Slave cyclinder replacing need diagram ASAP PLZ
My car is currently sitting on the street 11 miles from me and what i believe happened was being the idiot i am i forgot to fill/maintain the clutch fluid. So the pedal is stuck at the floor and of coarse I can't get it out of gear. I tried filling it/bleeding and since it drained all the way I think the left over 'gunk' clogged the slave cycl or the master cycle. Does anyone have the diagram from a helms manuel you can post? I haven't recieved mine yet and I don't want to leave my car on the street much longer. Thanks.
dont need a diagram man... the two bolts on the front of the slave hold it on. undo those, and the line on the top, and it comes right off. just put the new one on, and bleed it. bam, done.
I heard it's that simple but I was just hoping for a diagram because I don't know what tools I need and I won't exactly be working on the car at my house...its definately on the street in some sketchy area...Anything else? Thanks
Don't forget the flare nut wrenches if you're going to be removing any hydraulic lines. Regular wrenches will **** those things up.....

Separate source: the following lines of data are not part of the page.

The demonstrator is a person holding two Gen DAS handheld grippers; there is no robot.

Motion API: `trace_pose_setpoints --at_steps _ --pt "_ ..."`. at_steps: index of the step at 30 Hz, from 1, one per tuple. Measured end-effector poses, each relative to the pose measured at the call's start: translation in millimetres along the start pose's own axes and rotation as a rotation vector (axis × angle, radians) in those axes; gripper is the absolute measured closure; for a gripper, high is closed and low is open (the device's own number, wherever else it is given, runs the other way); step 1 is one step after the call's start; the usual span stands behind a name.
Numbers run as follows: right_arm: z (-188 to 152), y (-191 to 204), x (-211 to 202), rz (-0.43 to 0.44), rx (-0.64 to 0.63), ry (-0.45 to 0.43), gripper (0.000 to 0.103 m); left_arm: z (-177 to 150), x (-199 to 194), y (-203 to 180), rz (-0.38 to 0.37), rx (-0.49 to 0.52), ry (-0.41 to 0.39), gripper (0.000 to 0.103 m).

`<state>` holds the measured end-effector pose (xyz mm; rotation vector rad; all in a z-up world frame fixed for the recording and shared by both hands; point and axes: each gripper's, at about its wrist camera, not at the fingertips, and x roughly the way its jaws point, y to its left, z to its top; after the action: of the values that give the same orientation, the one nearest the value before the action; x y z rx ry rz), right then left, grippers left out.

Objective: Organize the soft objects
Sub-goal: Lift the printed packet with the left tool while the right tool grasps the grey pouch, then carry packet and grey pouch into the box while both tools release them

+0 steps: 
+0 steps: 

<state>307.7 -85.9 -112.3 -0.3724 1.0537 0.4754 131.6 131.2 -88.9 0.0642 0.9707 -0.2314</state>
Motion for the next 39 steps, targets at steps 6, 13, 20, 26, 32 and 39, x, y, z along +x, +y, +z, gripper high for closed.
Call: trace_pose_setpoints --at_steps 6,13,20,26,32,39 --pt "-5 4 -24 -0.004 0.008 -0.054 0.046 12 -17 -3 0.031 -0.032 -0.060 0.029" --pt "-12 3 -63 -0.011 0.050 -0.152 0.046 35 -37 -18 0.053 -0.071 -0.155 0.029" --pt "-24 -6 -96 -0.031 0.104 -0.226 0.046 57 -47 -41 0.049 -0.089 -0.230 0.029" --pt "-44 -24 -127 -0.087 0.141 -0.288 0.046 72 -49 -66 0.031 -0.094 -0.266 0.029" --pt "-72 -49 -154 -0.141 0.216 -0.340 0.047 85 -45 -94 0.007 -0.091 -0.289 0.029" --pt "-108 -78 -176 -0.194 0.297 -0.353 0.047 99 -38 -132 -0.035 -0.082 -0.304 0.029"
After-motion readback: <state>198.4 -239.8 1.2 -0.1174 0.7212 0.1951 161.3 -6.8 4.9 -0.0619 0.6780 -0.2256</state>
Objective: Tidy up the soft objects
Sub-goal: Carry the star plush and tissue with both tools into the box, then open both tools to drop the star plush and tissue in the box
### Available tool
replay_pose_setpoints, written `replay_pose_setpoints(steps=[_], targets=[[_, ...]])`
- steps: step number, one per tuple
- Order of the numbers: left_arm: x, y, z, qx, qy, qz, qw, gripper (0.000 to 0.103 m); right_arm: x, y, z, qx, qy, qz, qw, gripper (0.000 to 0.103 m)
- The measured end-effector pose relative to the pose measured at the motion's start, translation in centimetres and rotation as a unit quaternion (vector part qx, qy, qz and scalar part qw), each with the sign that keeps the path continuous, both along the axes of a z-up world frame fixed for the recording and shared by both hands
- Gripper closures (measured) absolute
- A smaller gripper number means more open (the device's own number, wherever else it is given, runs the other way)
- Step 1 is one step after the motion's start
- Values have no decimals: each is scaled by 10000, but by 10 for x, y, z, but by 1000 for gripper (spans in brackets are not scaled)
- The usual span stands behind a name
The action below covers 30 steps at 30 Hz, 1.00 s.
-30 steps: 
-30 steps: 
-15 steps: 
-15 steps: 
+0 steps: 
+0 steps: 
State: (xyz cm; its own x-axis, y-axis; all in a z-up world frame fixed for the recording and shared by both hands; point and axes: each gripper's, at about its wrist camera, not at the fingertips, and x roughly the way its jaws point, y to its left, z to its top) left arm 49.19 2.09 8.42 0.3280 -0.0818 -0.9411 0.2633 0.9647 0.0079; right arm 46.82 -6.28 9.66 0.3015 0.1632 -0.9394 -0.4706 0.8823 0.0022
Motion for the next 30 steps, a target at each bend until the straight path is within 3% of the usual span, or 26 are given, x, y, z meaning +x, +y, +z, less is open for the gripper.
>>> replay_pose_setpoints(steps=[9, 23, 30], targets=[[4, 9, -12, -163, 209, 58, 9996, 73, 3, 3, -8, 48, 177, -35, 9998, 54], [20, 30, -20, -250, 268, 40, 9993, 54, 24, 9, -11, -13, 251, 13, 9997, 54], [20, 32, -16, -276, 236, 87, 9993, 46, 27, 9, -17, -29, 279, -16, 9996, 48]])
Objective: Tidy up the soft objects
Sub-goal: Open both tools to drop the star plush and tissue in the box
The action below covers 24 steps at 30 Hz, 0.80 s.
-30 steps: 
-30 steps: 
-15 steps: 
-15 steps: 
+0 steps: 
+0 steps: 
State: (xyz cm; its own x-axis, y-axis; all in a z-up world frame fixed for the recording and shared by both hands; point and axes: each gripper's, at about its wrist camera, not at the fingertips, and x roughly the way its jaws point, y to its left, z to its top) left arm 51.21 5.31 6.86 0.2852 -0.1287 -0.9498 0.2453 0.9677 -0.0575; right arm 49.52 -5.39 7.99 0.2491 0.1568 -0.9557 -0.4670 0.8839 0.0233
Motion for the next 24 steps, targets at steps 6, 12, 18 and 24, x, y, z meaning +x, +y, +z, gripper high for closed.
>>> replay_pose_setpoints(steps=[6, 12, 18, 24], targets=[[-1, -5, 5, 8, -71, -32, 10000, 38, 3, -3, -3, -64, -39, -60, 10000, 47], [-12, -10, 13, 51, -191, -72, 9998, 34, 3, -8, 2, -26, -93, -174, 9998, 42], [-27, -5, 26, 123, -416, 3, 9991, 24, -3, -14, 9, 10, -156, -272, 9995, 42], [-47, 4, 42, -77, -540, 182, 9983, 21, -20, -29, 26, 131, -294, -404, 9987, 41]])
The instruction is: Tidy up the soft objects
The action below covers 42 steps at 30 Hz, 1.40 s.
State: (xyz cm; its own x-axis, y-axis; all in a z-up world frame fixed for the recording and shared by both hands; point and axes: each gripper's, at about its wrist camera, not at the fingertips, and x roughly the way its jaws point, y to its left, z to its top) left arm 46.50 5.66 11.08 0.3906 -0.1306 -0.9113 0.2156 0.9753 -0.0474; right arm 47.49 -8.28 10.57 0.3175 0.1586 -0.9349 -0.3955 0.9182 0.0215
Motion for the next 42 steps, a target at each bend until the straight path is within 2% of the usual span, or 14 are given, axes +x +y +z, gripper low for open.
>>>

Just bring a good assortment of metric tools otherwise.
Just bring a good assortment of metric tools otherwise.
Thanks, But I'm going to have to get my hands on a helms or diagram first because I have no clue what the hell I'm doing...Anyone still?
Anyone? please or can someone tell me the tools and wtf to do? EVERY place doesn't have a helms manuel for my car ive tried 5 different autozones and pep boys
I have the Helms right here---
1. Remove the reservior hose from the clutch MC and drain the brake fluid into a suitable container. Brake fluid can be sucked out with a syringe.
2. Remove the clutch reservior.
3. Disconnect the clutch pipe from the clutch MC.
4. (from inside the car at the clutch pedal)--Pry out the cotter pin, and pull the pedal pin out of the yoke. Remove the nuts.
5. Remove the clutch MC.
6. Install the clutch MC in the reverse order of removal. Bleed the clutch system.
It's easy
1. Remove the reservior hose from the clutch MC and drain the brake fluid into a suitable container. Brake fluid can be sucked out with a syringe.
2. Remove the clutch reservior.
3. Disconnect the clutch pipe from the clutch MC.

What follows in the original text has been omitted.